—Oui, répondit-elle tranquillement, celui qui s'en est servi a oublié de l'essuyer.
Elle prit un chiffon de laine, le passa lentement sur la lame qui y laissa une large maculature.
—C'est donc vrai? dis-je effaré, le ventre! le ventre!
Et mes yeux se portèrent sur un tas de débris sanglants, gisant à quelques pas de moi.
—Quoi? demanda-t-elle en suivant la direction de mon regard, ce n'est pas le ventre, c'est la peau et la tête. Le ventre, nous l'avons donné aux chiens.

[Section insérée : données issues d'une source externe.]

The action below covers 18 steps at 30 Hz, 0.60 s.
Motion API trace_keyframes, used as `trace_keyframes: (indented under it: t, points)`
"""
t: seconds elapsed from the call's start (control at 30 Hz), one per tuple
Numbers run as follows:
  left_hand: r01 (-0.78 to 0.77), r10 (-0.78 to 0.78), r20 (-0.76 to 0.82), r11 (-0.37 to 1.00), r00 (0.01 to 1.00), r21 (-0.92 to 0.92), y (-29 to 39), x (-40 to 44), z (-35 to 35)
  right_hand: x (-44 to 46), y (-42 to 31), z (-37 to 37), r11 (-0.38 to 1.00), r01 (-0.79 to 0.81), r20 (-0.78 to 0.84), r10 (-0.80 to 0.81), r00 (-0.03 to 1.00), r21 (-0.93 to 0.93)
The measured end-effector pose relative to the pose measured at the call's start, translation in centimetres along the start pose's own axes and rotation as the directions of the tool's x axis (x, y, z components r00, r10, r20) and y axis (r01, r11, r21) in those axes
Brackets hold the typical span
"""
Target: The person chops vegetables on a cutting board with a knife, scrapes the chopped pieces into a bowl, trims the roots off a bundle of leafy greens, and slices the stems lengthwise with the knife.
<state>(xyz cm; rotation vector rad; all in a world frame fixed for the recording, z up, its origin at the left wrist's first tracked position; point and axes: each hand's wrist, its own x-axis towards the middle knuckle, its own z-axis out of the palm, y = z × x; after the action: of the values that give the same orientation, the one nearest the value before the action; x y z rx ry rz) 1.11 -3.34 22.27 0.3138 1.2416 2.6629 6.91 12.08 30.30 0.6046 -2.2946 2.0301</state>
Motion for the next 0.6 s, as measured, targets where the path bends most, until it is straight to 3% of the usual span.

Je me rappelai alors que Fathma avait fait égorger un mouton la veille et que j'avais offert mon flissa pour l'immolation. _____
Et après le repas homérique, gorgé de viande et de couscous et saoulé d'amour, j'avais reposé ma tête sur les genoux de Meryem. Elle s'amusait à me faire tirer des bouffées de son petit chibouk rouge, bourré de haschich et j'éprouvai un plaisir infini à sentir ma pensée s'en aller et se perdre avec la fumée bleuâtre, lorsque mes yeux noyés s'arrêtèrent sur la tête et la peau de la victime jetées dans un coin de la tente.
A la lueur du brasier qui s'éteignait lentement, cette peau retournée offrait une étrange ressemblance avec un ventre humain.
Plongé dans ce demi sommeil où s'ébauchent les hallucinations et flottent les spectres, mon cerveau obstrué par le trop plein de l'estomac avait élaboré le rêve où le haschich jette aux profanes ses sanglantes visions. _____
Je m'efforçai de rire de ma terreur, mais le rire se glaçait sur mes lèvres, au souvenir de ma pensée toute souillée de sang. Longtemps, dans la suite, je restai épouvanté de l'étrange frénésie qui s'était emparée de moi et de l'âpre volupté qui m'avait saisi, à plonger dans ses entrailles ouvertes, mon couteau d'assassin.